I love collaborative work! We have well-documented research studies that indicate an interprofessional approach to pediatric feeding disorder is the most effective. I have never worked with children with feeding difficulties just in my own “OT silo”; I learned early on that a team approach was imperative. Much of my learning about pediatric feeding disorder has come from working and problem solving with other professionals. I have to admit, the role of “research pillar chair” sounded daunting, so I was very excited that Feeding Matters created a “chair elect” role as a way to learn and receive mentorship. I am a firm believer in mentoring relationships and I know I can learn so much from working alongside Hayley. Research often includes multiple disciplines or professionals. Research with families and all four domains of PFD represented is key when working with children and families. In my OT career, I have worked alongside nurses, nutritionists and dieticians, speech language pathologists, physicians, and neonatologists to name a few, and partnerships bring about the best outcomes.
The PFD Alliance is comprised of four pillars: research, advocacy, education, and family support. The research pillar seeks to advance research in the field of PFD. Can you tell us about research project that you were particularly proud of?
I have always been concerned about not only how we are assessing children with pediatric feeding disorder, but “what” tools are used to gather information to inform our treatment planning. I can say that most of my knowledge about assessing factors related to feeding difficulties came after OT school and included years of continuing education, mentorship, and self-study. When the new proposed definition of pediatric feeding disorder was published, I was so excited to see how it included all domains! When the research pillar of Feeding Matters announced its small research grant, I jumped on the idea of looking at what current assessment tools feeding therapists used and how they aligned with the four factor areas. Together with my colleague, Dr. Kate Barlow, we designed and carried out a small mixed methods pilot study that looked at this question. We presented our results at the 8th Annual International Pediatric Feeding Disorder Conference this past April and we are presenting this topic at the ASHA conference coming up in November in Washington, DC. We also have a manuscript in the works that we plan to submit to a peer-reviewed journal. It is our hope that we can build on this small study to influence how assessment of pediatric feeding disorder is addressed in Occupational Therapy and Speech Language Pathology programs, and develop a more comprehensive assessment tool for feeding therapists.
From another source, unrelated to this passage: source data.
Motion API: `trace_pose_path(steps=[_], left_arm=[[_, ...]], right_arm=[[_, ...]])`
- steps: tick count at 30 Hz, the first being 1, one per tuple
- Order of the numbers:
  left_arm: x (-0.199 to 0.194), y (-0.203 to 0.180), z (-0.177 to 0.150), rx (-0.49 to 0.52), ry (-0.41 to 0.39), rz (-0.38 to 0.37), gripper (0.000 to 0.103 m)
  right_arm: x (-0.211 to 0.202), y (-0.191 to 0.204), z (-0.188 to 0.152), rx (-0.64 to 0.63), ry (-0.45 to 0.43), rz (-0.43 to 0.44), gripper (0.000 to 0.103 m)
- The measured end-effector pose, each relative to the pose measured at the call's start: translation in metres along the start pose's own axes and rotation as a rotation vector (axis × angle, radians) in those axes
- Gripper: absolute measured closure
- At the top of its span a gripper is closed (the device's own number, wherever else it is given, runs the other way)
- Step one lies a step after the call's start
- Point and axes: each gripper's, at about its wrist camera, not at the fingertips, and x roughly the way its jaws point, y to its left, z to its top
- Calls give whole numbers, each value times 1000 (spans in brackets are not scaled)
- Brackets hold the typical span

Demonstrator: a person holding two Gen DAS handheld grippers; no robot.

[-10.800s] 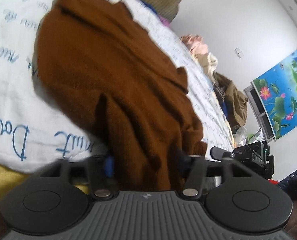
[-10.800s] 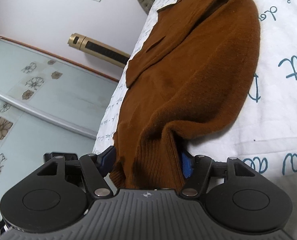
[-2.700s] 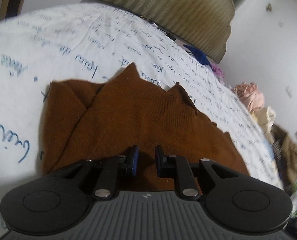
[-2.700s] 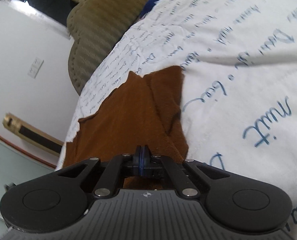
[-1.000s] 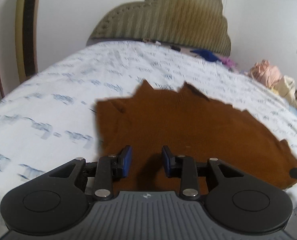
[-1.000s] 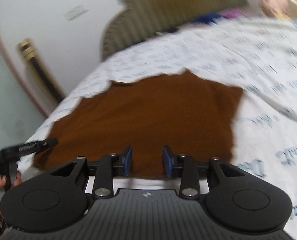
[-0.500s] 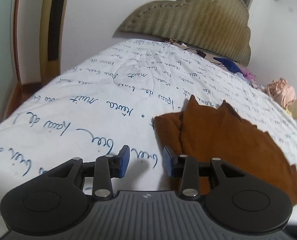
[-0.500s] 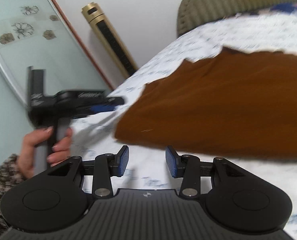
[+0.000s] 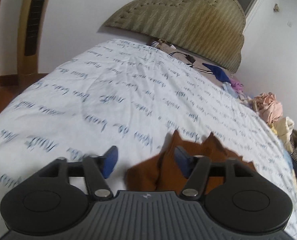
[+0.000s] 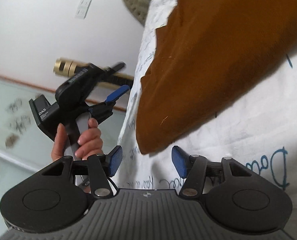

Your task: Fold small clothes

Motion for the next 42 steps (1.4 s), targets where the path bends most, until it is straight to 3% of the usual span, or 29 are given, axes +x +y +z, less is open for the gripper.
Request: trace_pose_path(steps=[5,8,11,16,19,26,33,37,38,39,41,42], left_arm=[[39,3,13,-91,179,-101,38],[57,15,12,-166,234,-131,38],[71,27,15,-179,288,-182,38],[75,38,25,-120,331,-206,38],[86,23,25,-64,370,-214,37],[124,-11,17,-65,456,-296,35],[133,-11,17,-98,468,-331,35],[134,-20,14,-62,455,-321,37],[134,-24,14,-46,448,-313,44],[135,-28,12,-27,447,-297,61],[140,-31,9,-37,460,-286,83],[144,-31,6,-54,478,-296,90]], right_arm=[[-8,-9,0,33,7,32,49],[-9,-8,-1,20,27,43,49],[-10,-8,0,1,51,56,50],[-11,-13,7,45,68,88,50],[-5,-12,10,56,47,89,50],[12,-14,11,101,-3,110,50],[20,-13,10,98,-3,118,50],[25,-13,10,111,-10,127,52],[27,-13,10,117,-15,125,55],[29,-14,10,124,-20,120,60],[34,-16,11,146,-29,108,66],[36,-18,11,159,-31,106,69]])
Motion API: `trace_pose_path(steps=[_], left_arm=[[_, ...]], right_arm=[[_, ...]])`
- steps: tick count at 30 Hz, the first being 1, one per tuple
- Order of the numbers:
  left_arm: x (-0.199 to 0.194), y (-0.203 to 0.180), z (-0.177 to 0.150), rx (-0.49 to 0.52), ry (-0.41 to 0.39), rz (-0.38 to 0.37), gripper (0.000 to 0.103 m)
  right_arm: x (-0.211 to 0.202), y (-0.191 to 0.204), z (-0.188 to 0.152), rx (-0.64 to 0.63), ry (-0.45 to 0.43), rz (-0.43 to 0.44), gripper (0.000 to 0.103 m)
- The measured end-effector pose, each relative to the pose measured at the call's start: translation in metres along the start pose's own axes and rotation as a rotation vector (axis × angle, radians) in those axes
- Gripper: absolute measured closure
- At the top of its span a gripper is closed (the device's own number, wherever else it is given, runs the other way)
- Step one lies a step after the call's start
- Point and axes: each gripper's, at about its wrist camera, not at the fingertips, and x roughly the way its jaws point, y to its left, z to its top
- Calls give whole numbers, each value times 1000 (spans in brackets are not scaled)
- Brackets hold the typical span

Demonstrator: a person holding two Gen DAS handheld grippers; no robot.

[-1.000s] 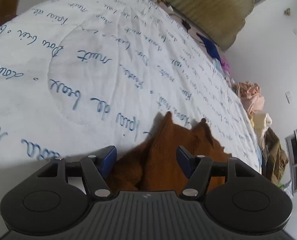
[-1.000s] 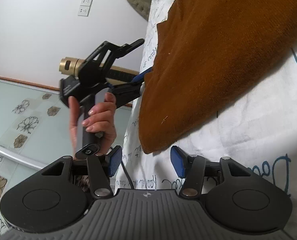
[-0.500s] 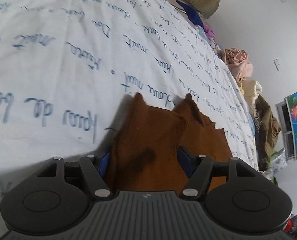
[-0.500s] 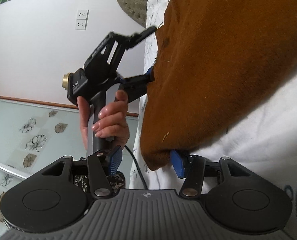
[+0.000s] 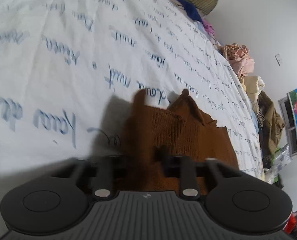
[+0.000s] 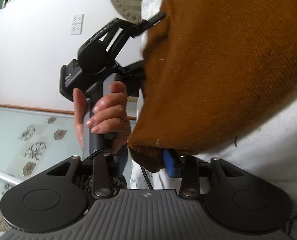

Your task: Fold small clothes

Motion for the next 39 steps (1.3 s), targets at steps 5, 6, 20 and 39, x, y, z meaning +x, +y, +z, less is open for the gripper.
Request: trace_pose_path(steps=[5,6,20,39], left_arm=[[3,8,-3,-54,-30,-14,91],[1,9,-3,-58,-35,-12,91],[-18,2,-8,-98,-84,-28,92],[-40,-15,-14,-150,-117,-33,92]], right_arm=[[2,-3,0,3,11,-28,86],[2,-2,0,-5,16,-34,88],[-20,4,9,-85,-4,-10,91],[-51,-4,21,-198,29,22,90]])
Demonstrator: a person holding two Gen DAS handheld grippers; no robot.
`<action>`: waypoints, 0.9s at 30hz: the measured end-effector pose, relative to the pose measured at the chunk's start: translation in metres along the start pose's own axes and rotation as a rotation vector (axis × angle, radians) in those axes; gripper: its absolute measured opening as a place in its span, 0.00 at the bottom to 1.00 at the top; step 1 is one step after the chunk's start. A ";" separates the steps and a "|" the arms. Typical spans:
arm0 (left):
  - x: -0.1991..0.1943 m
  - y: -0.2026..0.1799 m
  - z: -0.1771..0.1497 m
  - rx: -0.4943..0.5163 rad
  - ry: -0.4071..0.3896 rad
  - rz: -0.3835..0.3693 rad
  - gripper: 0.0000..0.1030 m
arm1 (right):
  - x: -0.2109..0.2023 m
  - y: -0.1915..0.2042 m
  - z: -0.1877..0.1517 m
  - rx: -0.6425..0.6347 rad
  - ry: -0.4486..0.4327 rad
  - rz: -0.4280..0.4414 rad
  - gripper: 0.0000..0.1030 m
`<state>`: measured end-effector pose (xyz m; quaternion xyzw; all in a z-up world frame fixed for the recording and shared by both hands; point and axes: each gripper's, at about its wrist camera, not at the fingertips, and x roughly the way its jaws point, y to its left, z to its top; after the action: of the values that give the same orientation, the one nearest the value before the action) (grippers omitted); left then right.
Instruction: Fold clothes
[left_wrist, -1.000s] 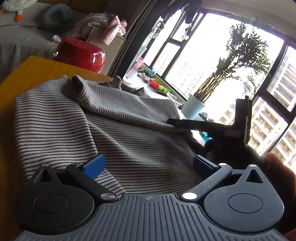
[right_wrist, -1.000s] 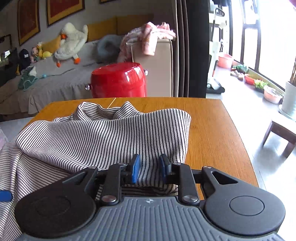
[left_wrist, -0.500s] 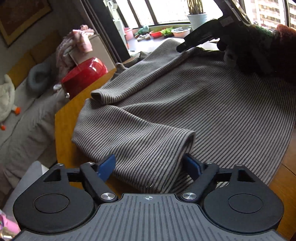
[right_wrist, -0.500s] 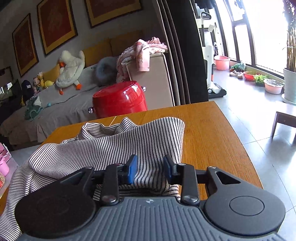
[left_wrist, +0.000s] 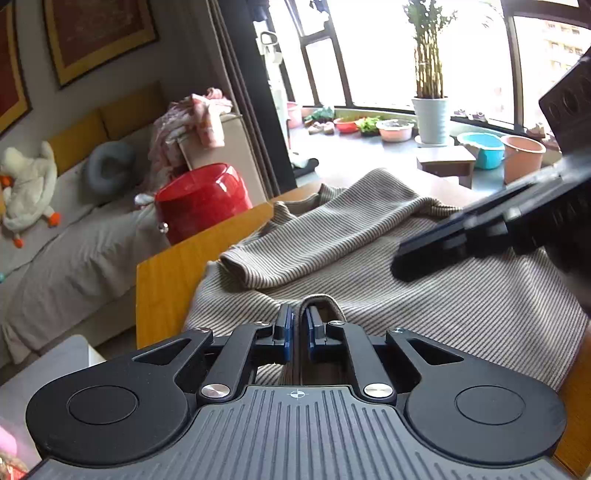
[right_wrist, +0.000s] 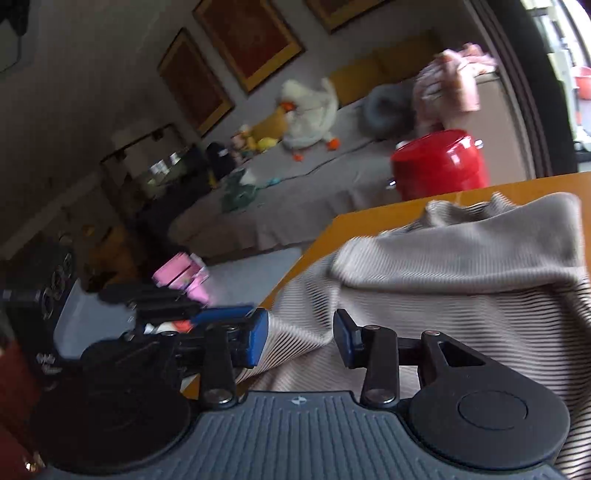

We asked several questions about your professional life. Please share something about yourself that we find surprising, or we might not know.
I have been married for 29 ½ years and have 5 grown children, the oldest of which recently got married this past May-to a new OT grad none-the-less! We are “new” empty nesters and our wild purchase was a Vespa that we now use to tool around the countryside! I also love horses and own a Quarab (quarter horse/arab mix) mare named Sunny.
I love to travel and experience new cultures and was introduced to international work around feeding and nutrition for children living without families through SPOON Foundation (Supporting Overseas Orphan Nutrition). I volunteer with this NGO as a feeding technical expert and helped develop an assessment tool that looks at caregiver feeding practices and provides solutions for positioning, cup and spoon use, food textures, and responsive feeding practices for caregivers who feed children with disabilities in orphanages. Last year I received copyright on this feeding assessment tool and hope to do more research on its efficacy and usability. I had the privilege of presenting this work in Russia two years ago. Although COVID has paused this project, I look forward to continuing this work and contributing to the Feeding Matters research agenda as well.